After counting the lines below that hold the word "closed", reply with the count and nothing else.

::::

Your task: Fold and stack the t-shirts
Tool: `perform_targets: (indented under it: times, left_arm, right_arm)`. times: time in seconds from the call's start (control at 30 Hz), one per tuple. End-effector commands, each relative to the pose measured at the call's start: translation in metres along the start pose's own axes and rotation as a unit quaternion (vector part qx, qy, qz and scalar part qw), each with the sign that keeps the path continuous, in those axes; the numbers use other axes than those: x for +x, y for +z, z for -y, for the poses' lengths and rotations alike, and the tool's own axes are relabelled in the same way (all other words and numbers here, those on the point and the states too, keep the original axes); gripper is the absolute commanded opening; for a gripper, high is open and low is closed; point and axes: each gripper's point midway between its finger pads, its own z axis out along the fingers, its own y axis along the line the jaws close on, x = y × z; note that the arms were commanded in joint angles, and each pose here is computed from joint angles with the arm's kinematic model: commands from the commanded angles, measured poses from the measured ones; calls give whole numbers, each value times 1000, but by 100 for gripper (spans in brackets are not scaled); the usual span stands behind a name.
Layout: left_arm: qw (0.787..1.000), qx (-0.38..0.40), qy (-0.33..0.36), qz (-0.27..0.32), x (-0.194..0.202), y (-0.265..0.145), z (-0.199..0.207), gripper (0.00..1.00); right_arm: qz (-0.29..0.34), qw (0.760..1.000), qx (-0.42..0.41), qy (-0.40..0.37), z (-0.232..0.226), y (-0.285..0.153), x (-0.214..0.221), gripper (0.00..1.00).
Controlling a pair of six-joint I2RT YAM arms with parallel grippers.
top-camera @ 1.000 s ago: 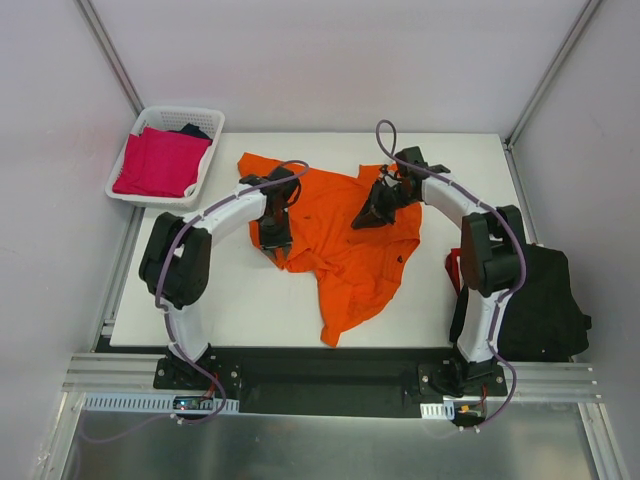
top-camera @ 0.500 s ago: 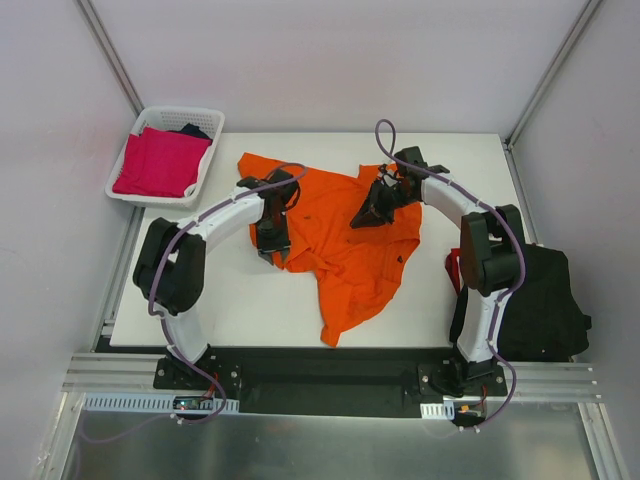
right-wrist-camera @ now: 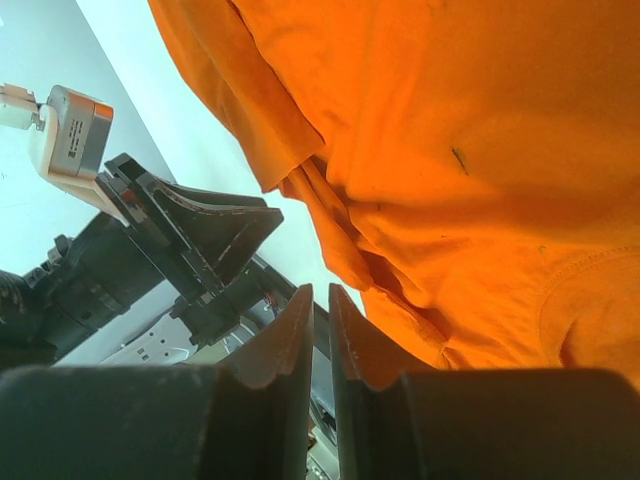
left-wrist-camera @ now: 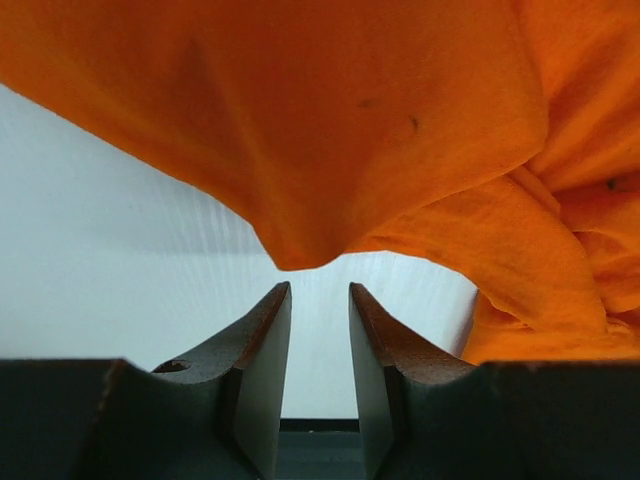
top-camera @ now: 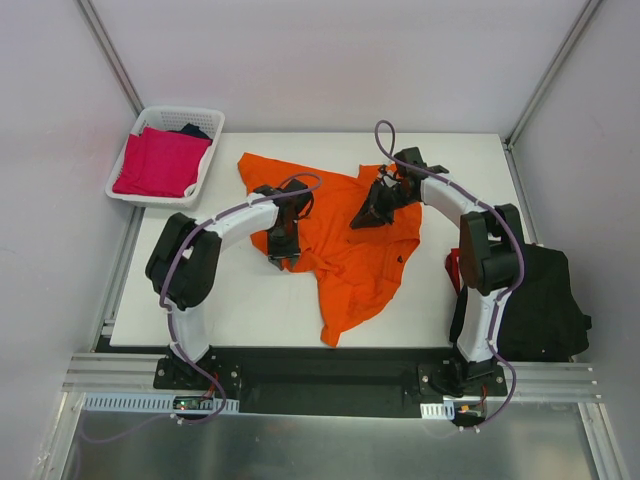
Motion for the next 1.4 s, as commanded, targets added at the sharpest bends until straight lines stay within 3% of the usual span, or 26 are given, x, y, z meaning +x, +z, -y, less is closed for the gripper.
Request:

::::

(FINISHED TASK): 2